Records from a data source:

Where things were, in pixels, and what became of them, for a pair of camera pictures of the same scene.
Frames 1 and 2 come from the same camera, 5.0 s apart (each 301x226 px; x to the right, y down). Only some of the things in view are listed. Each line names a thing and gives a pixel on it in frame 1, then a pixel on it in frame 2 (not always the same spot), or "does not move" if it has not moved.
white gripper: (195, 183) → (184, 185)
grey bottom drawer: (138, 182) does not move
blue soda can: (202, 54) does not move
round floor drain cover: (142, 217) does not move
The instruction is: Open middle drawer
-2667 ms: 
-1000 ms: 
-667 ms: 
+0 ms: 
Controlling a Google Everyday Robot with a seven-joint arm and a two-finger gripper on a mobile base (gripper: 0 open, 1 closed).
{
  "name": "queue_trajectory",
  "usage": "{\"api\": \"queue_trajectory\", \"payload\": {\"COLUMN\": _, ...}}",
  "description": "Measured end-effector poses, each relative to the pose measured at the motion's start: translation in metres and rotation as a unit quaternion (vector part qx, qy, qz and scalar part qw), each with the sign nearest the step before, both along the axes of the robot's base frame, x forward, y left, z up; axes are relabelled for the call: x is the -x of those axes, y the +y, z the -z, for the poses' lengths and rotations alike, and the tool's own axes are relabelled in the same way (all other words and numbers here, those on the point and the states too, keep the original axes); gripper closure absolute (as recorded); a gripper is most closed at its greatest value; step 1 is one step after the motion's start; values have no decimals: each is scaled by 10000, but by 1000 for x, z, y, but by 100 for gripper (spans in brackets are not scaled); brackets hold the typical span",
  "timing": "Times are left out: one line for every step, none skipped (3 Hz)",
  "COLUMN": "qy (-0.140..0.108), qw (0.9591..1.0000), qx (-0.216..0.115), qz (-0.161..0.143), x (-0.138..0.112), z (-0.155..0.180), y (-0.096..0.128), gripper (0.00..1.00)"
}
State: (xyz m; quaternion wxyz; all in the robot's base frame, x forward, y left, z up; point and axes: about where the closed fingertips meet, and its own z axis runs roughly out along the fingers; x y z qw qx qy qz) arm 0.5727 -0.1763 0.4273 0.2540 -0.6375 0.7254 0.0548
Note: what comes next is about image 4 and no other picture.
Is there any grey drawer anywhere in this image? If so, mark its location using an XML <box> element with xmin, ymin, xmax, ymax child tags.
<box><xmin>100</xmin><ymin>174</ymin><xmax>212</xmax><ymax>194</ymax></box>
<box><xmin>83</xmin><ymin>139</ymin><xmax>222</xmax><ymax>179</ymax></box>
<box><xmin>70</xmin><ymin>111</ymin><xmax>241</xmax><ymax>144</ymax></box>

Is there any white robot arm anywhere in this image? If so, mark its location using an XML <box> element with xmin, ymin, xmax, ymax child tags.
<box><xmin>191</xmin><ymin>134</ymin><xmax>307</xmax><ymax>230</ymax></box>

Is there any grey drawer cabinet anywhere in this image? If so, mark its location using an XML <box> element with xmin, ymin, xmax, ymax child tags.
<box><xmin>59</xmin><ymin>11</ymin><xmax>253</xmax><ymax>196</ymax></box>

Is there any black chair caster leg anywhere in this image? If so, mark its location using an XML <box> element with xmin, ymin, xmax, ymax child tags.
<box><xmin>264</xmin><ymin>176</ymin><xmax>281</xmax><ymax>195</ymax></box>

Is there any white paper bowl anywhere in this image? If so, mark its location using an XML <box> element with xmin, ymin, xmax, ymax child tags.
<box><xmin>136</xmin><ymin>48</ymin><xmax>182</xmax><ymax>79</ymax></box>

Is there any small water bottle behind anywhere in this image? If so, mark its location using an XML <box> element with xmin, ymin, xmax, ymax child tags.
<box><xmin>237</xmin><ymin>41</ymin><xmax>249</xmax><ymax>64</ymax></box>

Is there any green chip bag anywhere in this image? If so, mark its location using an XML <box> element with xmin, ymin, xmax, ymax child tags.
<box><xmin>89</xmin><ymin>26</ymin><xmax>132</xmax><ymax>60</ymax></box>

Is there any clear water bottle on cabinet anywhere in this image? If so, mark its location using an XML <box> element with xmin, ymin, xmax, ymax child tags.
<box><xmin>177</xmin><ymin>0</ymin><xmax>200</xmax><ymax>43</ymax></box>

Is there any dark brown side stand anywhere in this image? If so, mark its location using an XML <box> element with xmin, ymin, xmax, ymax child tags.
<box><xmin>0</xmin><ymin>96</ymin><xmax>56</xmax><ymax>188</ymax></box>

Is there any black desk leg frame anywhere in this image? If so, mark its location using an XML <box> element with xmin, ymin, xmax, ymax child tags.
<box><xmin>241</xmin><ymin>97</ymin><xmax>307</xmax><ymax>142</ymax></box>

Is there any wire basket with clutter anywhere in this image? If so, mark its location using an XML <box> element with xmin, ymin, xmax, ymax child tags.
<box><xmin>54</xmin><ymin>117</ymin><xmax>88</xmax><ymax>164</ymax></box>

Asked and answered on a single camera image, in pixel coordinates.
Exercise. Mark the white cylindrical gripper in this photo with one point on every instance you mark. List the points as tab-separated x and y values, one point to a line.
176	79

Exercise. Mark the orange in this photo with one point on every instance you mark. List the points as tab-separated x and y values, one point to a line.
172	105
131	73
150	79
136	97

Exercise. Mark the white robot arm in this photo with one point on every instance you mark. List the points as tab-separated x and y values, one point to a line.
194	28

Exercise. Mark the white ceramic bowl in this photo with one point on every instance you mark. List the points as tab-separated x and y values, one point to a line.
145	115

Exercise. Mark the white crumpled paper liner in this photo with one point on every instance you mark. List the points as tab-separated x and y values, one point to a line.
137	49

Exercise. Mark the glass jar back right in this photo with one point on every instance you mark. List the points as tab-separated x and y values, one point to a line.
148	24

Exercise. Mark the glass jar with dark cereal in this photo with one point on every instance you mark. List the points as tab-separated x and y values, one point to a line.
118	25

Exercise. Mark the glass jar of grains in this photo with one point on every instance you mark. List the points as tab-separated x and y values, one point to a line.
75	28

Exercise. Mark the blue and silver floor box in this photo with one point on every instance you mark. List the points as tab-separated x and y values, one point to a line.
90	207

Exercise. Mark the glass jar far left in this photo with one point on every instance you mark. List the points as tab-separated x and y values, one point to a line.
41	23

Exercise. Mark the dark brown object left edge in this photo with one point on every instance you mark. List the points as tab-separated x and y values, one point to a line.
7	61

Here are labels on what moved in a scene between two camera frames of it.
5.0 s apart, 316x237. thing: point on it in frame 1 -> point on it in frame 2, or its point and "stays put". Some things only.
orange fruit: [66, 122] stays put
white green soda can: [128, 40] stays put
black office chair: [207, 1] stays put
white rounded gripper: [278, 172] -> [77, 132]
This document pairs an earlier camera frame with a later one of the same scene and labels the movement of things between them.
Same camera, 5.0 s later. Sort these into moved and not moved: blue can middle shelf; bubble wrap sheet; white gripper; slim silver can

> [Exercise]:
Copy exactly, and only, the lines from the line that contains "Exercise. Mark the dark" through the end of the data above.

> [Task result]:
Exercise. Mark the dark brown object left edge in this photo with one point on every instance you mark. List the points as tab-separated x and y values, one point to a line.
7	61

Here are labels on what moved in a scene between two camera frames of it.
5.0 s apart, 316x237. thing: point on it in frame 1 -> point on it in frame 2, or its point and "stays put". Some things only.
orange fruit: [66, 122] stays put
white green soda can: [128, 40] stays put
black office chair: [207, 1] stays put
white rounded gripper: [278, 172] -> [77, 132]
This document pairs an earlier camera frame with a later one of the same scene and labels the movement of things between them.
Same camera, 5.0 s later. Sort these into moved and not moved: blue can middle shelf; bubble wrap sheet; white gripper; slim silver can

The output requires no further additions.